**TASK PROMPT**
Begin at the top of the following data. Copy each line exactly until you have copied the line containing "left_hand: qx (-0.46".

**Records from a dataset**

Start of Block

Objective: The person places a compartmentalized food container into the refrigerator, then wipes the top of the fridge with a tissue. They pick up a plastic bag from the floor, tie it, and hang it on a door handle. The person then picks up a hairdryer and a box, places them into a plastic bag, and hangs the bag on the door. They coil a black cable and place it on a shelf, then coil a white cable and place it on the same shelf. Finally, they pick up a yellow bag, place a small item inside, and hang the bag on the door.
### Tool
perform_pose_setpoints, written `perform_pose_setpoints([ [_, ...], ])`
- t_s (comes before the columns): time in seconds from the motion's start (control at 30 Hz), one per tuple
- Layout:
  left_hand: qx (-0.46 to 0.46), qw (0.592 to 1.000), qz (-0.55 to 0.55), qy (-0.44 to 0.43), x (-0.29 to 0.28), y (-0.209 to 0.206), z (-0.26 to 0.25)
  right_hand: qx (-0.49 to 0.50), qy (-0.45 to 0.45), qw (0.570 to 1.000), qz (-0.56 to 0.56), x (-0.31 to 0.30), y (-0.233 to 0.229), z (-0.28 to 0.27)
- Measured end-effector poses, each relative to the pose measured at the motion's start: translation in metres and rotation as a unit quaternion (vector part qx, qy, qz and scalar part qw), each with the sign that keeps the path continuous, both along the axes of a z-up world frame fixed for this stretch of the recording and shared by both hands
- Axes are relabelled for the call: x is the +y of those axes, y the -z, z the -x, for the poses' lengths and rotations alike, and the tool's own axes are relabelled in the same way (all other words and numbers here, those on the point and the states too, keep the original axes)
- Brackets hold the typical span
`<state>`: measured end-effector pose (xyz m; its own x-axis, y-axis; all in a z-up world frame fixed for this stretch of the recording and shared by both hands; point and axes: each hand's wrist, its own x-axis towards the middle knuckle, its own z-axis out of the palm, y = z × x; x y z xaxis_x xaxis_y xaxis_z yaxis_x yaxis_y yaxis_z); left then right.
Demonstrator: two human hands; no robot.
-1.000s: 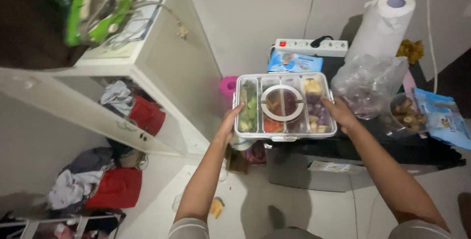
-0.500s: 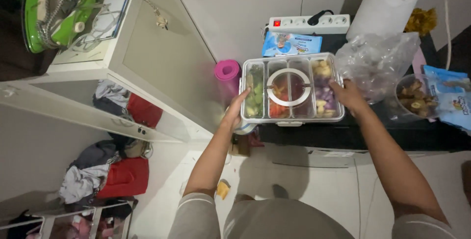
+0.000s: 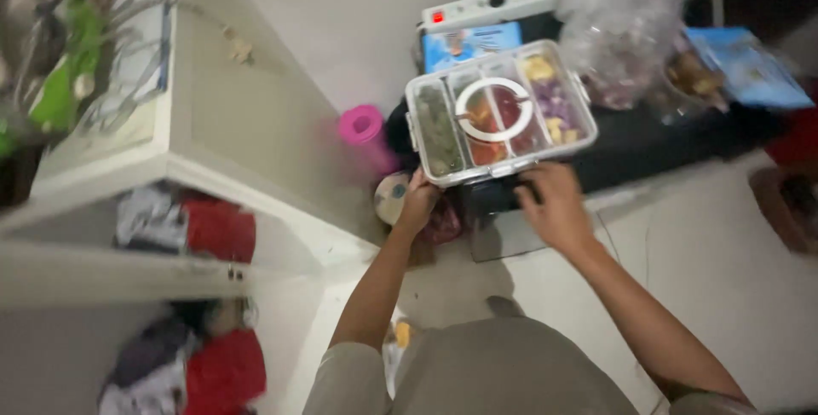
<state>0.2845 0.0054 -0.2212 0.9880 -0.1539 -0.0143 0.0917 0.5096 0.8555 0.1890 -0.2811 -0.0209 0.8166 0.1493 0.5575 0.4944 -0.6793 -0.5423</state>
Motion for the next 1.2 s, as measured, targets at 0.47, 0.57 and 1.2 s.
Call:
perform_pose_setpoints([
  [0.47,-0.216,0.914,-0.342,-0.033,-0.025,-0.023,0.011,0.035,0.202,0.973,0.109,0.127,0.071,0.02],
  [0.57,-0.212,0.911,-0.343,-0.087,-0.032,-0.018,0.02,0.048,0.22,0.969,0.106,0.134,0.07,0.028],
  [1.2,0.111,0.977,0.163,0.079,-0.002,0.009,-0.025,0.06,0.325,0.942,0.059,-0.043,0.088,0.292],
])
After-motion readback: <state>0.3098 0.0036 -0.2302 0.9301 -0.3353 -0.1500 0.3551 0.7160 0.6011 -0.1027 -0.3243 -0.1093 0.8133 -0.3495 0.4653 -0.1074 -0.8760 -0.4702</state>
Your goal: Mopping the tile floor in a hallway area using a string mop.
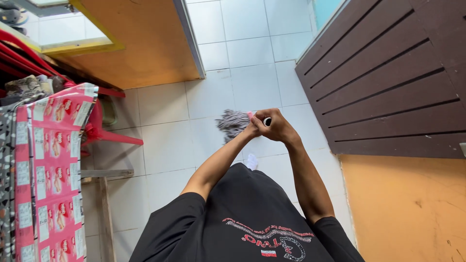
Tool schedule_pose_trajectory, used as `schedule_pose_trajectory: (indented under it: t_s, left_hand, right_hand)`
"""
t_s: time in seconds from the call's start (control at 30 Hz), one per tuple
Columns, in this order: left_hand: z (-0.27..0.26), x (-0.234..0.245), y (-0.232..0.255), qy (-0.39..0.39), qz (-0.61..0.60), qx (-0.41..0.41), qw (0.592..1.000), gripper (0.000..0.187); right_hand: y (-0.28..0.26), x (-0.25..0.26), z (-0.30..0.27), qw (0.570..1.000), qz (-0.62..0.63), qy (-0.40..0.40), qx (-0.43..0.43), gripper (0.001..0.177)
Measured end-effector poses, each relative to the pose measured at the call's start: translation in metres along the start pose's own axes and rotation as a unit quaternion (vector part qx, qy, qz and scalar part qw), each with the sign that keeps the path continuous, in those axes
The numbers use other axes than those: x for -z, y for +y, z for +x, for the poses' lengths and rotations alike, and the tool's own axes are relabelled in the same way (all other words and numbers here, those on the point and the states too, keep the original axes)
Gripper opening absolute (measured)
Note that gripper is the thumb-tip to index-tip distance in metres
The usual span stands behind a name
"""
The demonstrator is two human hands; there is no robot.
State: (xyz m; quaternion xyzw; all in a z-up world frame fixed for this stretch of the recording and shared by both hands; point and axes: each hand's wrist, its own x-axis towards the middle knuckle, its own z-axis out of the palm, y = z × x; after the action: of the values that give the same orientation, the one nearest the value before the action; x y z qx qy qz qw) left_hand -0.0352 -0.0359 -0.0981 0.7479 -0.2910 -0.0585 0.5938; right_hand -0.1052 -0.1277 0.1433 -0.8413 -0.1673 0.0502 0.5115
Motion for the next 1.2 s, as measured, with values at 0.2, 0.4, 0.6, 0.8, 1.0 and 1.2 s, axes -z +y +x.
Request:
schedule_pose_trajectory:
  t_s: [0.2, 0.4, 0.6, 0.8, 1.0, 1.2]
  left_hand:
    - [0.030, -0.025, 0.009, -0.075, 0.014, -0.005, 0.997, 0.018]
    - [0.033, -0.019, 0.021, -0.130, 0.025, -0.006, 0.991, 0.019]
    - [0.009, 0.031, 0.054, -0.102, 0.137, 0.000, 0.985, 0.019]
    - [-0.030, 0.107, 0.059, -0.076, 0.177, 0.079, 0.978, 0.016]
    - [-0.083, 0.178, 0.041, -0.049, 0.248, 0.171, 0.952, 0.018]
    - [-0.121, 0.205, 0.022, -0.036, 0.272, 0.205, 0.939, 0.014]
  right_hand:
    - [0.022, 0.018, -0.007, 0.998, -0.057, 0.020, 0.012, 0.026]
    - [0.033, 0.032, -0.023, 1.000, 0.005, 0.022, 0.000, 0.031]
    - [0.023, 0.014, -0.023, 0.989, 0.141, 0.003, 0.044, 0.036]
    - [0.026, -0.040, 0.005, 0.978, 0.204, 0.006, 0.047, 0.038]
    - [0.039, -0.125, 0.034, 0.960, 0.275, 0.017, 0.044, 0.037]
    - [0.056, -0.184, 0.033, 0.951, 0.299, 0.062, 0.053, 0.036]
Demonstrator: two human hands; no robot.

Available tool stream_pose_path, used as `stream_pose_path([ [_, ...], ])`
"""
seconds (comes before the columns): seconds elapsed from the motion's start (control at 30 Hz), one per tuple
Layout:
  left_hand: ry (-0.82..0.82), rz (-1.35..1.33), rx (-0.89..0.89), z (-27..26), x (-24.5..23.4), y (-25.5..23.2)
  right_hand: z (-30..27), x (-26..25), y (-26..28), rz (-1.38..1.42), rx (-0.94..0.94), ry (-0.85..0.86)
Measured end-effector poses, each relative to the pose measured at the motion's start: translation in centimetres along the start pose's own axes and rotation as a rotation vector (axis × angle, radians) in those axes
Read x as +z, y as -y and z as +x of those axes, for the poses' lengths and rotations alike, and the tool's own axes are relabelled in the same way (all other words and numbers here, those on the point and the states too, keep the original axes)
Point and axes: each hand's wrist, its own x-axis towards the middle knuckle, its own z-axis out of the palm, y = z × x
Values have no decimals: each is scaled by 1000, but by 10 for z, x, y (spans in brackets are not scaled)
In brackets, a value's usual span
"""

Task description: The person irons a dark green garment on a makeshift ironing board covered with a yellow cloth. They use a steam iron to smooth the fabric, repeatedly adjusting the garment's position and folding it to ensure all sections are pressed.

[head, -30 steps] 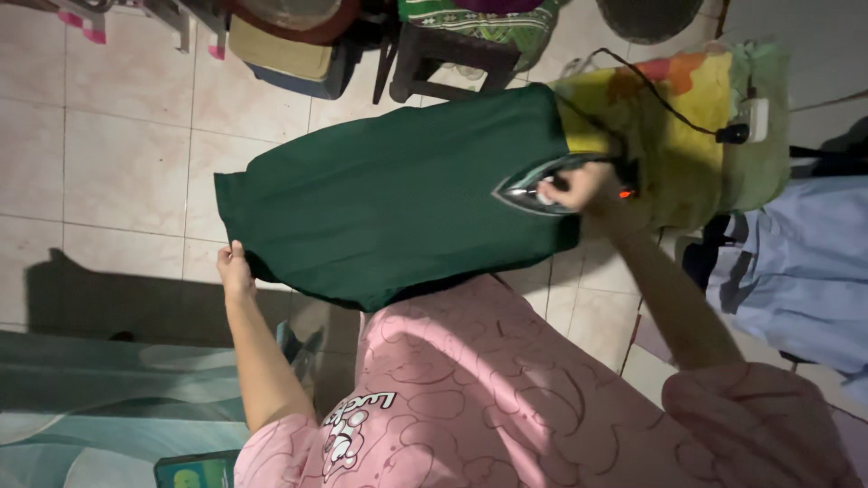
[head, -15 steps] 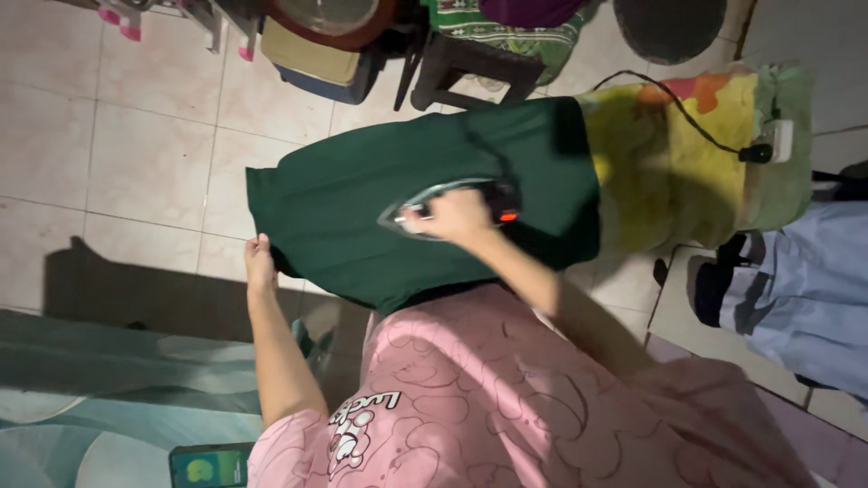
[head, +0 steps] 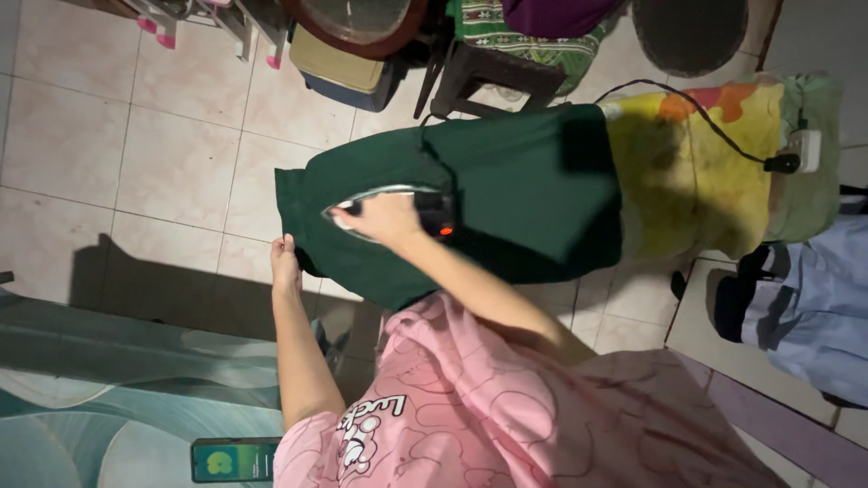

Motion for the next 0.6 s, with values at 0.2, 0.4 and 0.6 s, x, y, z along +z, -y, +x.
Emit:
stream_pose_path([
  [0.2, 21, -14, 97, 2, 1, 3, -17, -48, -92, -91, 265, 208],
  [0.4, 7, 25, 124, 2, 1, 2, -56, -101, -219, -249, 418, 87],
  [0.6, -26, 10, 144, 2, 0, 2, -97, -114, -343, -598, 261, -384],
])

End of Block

**RESULT OF THIS EXERCISE**
Objective: The person places a compartmentalized food container into the refrigerator, then wipes the top of the fridge with a tissue. They pick up a plastic bag from the floor, tie it, and hang it on a door handle. The person then picks up a hairdryer and a box, places them into a plastic bag, and hangs the bag on the door. They coil a black cable and place it on a shelf, then coil a white cable and place it on the same shelf. Finally, they pick up a yellow bag, place a small item inside, and hang the bag on the door.
### Tool
perform_pose_setpoints, written `perform_pose_setpoints([ [_, ...], ])`
- t_s (comes before the columns): time in seconds from the motion's start (control at 30 Hz), one per tuple
- Layout:
  left_hand: qx (-0.46 to 0.46), qw (0.592 to 1.000), qz (-0.55 to 0.55), qy (-0.44 to 0.43), x (-0.29 to 0.28), y (-0.209 to 0.206), z (-0.26 to 0.25)

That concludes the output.